## Work to be completed
In the copy, include no pictures, but reproduce every record exactly.

## Source material
────────
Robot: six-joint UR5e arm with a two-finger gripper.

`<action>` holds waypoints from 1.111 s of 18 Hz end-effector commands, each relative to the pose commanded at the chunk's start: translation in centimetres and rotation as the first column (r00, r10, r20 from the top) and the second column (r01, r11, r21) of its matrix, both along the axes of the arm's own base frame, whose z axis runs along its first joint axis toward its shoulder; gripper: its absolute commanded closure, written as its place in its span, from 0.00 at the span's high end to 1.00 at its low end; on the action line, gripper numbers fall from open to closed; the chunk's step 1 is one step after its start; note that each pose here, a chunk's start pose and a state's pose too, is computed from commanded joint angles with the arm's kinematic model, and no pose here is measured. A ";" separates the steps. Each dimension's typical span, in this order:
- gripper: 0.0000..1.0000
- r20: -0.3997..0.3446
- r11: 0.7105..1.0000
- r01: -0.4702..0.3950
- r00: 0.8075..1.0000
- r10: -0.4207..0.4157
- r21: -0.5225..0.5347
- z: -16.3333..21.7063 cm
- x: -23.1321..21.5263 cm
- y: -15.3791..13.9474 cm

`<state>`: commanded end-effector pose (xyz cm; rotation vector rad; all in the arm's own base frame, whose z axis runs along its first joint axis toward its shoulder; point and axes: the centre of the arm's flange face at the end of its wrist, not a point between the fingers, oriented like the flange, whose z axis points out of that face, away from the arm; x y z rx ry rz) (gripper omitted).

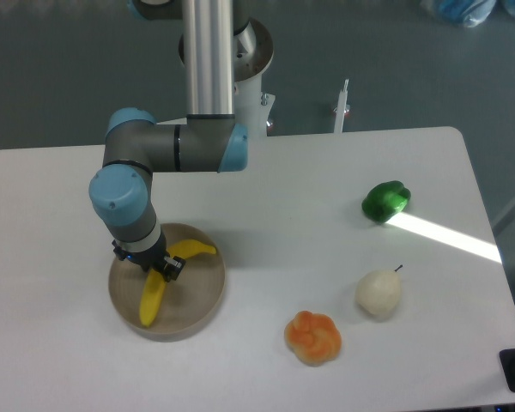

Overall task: Pick up the banana from the plate
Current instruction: 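Lift the held banana off the plate and carry it toward the pear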

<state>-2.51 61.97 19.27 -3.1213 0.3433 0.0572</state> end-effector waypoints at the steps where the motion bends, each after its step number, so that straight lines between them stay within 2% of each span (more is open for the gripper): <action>1: 0.33 0.000 1.000 0.000 1.000 0.000 0.000 0.0 0.0 0.0; 5: 0.32 -0.002 1.000 0.002 1.000 -0.002 0.006 0.3 0.0 0.0; 10: 0.32 -0.014 0.999 0.022 1.000 -0.021 0.040 2.5 -0.6 0.2; 12: 0.33 -0.028 0.997 0.034 0.999 -0.032 0.070 5.0 -2.7 -0.3; 16: 0.32 -0.061 0.992 0.006 0.998 0.001 0.122 9.4 -8.2 -1.2; 20: 0.33 -0.081 0.993 0.044 0.996 -0.035 0.113 10.2 -13.7 -2.9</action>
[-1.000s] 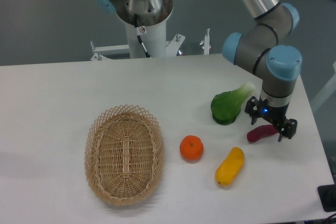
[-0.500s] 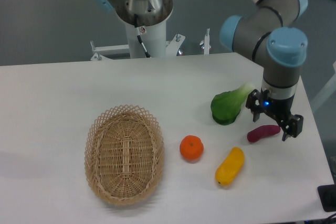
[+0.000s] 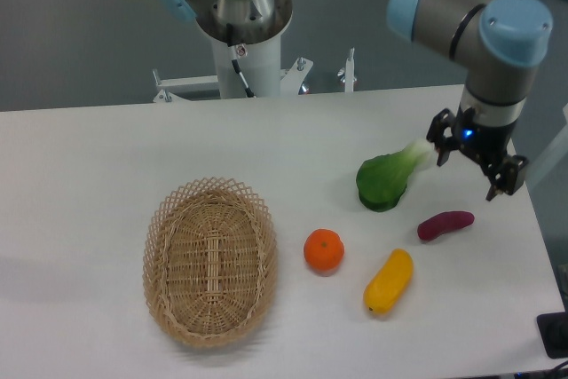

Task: Place the sweet potato on the table
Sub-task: 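Raise the open gripper up away from the sweet potato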

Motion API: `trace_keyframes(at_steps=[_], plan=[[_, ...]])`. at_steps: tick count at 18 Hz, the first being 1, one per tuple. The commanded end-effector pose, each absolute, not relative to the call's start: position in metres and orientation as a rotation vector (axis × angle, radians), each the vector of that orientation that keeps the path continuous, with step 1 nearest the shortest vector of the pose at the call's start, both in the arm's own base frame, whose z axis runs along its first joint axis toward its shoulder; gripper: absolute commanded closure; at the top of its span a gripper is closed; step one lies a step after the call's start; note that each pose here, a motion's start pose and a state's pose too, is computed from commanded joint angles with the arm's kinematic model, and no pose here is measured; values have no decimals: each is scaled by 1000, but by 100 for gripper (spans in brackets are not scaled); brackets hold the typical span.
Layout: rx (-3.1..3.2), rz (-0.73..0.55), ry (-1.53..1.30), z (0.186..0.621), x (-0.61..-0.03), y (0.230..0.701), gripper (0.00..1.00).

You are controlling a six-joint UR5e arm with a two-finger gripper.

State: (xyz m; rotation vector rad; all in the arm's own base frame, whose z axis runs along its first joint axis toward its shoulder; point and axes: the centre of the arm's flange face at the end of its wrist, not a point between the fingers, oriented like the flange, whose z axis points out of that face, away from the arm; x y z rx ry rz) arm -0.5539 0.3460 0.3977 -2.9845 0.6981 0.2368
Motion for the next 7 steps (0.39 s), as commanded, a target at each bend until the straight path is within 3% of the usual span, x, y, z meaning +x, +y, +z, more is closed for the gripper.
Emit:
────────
## Response to this exercise
Robot: six-joint UR5e arm with a two-finger gripper.

`<action>` holds waypoints from 1.111 s of 18 Hz end-effector commands, each relative to the pose commanded at the chunk's start: translation in centimetres and rotation as the first column (r00, r10, r20 from the top) and the second column (r01, r11, r21) of its matrix, both along the axes of the arm's own base frame, whose z axis runs along its first joint axis toward its shoulder; gripper: its absolute commanded closure, written as its place in its span, from 0.00 at the span's high end to 1.00 at its low end; on the action line, gripper numbers fall from open to closed; the chunk's step 1 is one step after its start; note that each pose here, a chunk's start pose and a state's pose too, is computed from commanded joint angles with the arm's kinematic model, and no pose here is measured. A ";" separates the steps. Each dimension's typical span, in this order:
- gripper: 0.0000..1.0000
- r20: -0.3997..0.3446
- r11: 0.7105..1.0000
- r01: -0.4702..0.3950
- r00: 0.8075..1.0000
- r10: -0.4207..0.4157
- r21: -0.5225..0.5347
- z: -16.3333..21.7063 cm
- x: -23.1321..21.5263 cm
- y: -15.3791..13.9474 cm

`<state>`: commanded end-effector pose (xyz cm; rotation vector rad; all in the arm's own base frame, whose z axis runs along its first joint axis toward its shoulder; point and axes: the centre of the arm's flange face at the end of its wrist, not a point between the fingers, oriented like the flange, whose z axis points out of that face, away from the arm; x y z rx ry rz) (gripper omitted).


Overall task: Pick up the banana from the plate
Current instruction: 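Lift the held banana off the plate and carry it toward the pear
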
<state>-2.51 61.97 19.27 -3.1213 0.3433 0.0572</state> end-effector waypoints at the steps where the motion bends, each after its step number, so that straight lines between them stay within 2% of each span (more is open for the gripper): <action>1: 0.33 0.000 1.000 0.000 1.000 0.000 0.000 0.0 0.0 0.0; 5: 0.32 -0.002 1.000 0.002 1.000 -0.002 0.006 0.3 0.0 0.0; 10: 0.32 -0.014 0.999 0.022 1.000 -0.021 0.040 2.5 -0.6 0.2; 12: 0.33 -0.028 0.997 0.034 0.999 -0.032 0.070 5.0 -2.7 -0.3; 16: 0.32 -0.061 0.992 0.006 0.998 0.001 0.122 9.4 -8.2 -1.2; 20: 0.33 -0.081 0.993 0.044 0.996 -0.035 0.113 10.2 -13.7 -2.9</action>
[-1.000s] 
[-0.500s] 
[+0.000s] 

Task: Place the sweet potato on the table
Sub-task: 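Raise the open gripper up away from the sweet potato
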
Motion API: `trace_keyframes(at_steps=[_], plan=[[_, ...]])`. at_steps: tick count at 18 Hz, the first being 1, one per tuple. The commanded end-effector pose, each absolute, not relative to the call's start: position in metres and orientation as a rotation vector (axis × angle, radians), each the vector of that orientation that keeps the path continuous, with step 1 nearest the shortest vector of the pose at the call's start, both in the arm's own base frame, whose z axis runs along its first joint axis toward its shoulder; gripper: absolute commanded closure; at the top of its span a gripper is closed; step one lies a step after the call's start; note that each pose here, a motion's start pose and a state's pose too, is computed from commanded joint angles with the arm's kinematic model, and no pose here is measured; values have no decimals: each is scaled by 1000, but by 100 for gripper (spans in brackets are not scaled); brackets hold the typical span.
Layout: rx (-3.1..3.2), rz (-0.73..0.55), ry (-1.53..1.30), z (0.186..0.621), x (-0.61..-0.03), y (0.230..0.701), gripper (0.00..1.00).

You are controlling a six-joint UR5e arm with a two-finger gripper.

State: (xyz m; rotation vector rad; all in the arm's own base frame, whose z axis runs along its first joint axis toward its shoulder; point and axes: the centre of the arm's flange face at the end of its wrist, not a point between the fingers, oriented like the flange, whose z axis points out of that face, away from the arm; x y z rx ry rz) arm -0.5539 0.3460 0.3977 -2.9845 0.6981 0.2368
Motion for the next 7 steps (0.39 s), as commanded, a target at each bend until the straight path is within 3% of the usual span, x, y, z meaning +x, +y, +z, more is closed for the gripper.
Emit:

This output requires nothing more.